Identifies long domains within a protein and generates fragments that include these domains, along with the unfragmented regions of the protein surrounding these domains. It takes into consideration addition of overlap. This function is designed to work as part of a protein fragmentation workflow.

Parameters:
  • protein (Protein): The protein object containing domain and sequence information.

  • length (dict): Dictionary containing the ideal, minimum, and maximum length values, in the format: {‘min’: min_len, ‘ideal’: ideal_len, ‘max’: max_len} where min_len, ideal_len, and max_len are all integers, with min_len <= ideal_len <= max_len.

  • overlap (dict): Dictionary containing the ideal, minimum, and maximum overlap values, in the format: {‘min’: min_overlap, ‘ideal’: ideal_overlap, ‘max’: max_overlap} where min_overlap, ideal_overlap and max_overlap are all integers, with min_overlap <= ideal_overlap <= max_overlap.

Returns:
  • tuple: A tuple containing two lists: (1) unfragmented subsections of the protein surrounding the long domains, and (2) fragments that include the long domains with appropriate overlaps.

Function Logic:
  • Merge overlapping domains into a single domain to simplify processing, and add these to a new list.

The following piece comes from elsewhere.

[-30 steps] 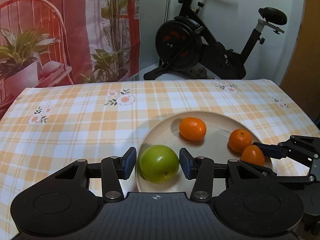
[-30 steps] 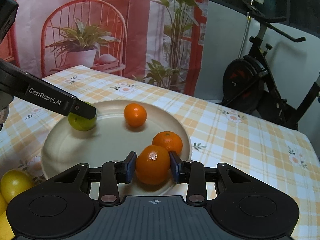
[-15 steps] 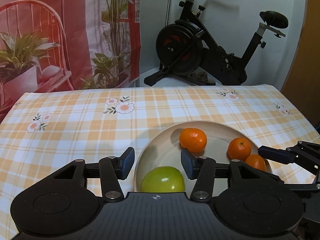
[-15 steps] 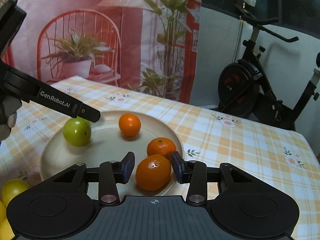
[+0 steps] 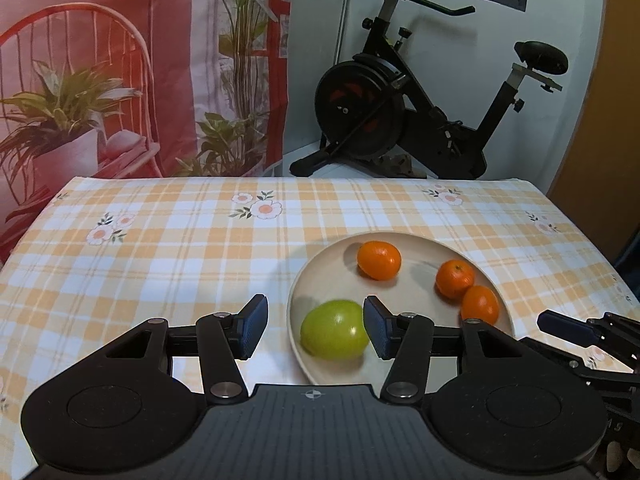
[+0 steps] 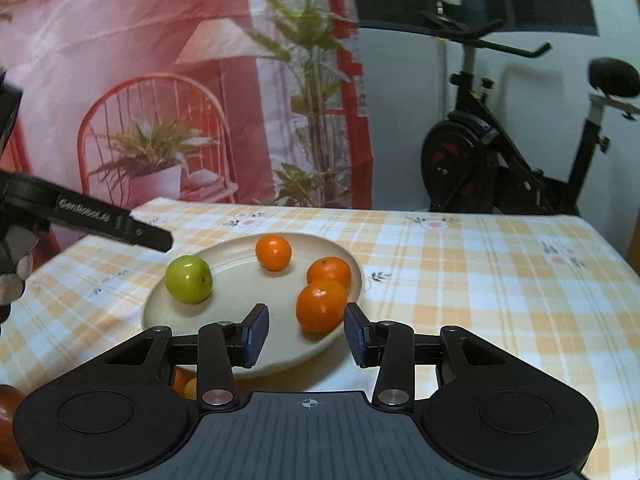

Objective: Organize fruits
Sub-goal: 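Move both grippers back to the fruit pile beside the plate, then grasp the large yellow-green grapefruit with the left gripper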

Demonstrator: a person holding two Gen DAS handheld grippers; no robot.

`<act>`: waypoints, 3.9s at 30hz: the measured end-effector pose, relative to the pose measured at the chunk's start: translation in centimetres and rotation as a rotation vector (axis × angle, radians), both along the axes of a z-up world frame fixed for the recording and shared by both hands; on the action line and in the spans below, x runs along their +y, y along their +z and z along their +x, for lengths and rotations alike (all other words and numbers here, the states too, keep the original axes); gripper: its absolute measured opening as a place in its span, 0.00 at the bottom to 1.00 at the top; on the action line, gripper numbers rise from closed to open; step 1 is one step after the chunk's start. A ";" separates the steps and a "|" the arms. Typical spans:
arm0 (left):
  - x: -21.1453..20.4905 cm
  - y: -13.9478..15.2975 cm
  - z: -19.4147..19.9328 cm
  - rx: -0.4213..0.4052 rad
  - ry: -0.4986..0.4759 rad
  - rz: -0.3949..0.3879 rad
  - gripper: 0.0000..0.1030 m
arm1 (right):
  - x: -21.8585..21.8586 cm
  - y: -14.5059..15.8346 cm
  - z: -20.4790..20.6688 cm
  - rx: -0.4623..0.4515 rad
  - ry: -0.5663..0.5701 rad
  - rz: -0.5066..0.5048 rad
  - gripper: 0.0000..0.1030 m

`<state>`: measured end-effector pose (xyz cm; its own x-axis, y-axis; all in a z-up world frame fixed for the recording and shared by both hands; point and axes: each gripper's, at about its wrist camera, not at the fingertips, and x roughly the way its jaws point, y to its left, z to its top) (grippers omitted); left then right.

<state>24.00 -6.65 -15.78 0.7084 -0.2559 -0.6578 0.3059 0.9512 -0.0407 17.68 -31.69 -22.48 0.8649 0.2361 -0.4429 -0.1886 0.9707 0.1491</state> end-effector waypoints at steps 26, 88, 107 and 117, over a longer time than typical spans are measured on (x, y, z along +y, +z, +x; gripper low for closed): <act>2.2 -0.1 -9.3 0.020 0.052 -0.025 0.56 | 0.9 -1.0 -5.3 -0.007 0.025 -0.010 0.45; 0.3 -4.1 -6.0 0.301 -0.027 -0.185 0.48 | 1.0 -1.3 -5.1 0.032 0.048 0.017 0.45; 2.1 -3.8 -6.5 0.252 0.032 -0.149 0.48 | 0.8 -1.5 -4.6 0.083 0.053 0.059 0.45; 3.0 -3.9 -6.6 0.241 0.050 -0.157 0.48 | 1.1 -1.2 -4.2 0.143 0.070 0.057 0.45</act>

  • Iterate over the list of domains in the protein to identify those exceeding the specified maximum length (length[‘max’]), categorizing them as long domains.

  • For each identified long domain:
    • Determine if it should be merged with sequence between this and adjacent long domains, or protein ends

      • If distance to these points is less than the minimum fragment length (length[‘min’]), merge to avoid leaving very short fragments. If a region between two long domains is < length[‘min’], merge this with the shorter of the two long domains.

    • For the region before the current long domain, create a subsection if it hasn’t been included in a previous fragment or subsection and if its length is viable.

  • Adjust the start and end points of each long domain fragment to include overlaps:

    • Attempt to add an overlap to both the start and end points within the bounds of ‘overlap[‘max’]’ and 0, ensuring the selected points are valid cutpoints.

    • If an overlap cannot be added, the original start and end points are used.

    • Ensure the adjusted start and end points do not extend beyond the protein’s boundaries.

  • Add the long domain, neighbouring merged regions, and overlap, as a fragment.

  • After processing all long domains, check for any remaining unfragmented protein sequence at the end and create a subsection if necessary.

  • Return the created subsections and fragments.

Notes:
  • If two long domains are adjacent and the distance between them is less than ‘overlap[‘min’]’, the domains will still be created as separate fragments with as much overlap as is allowed by the space between them.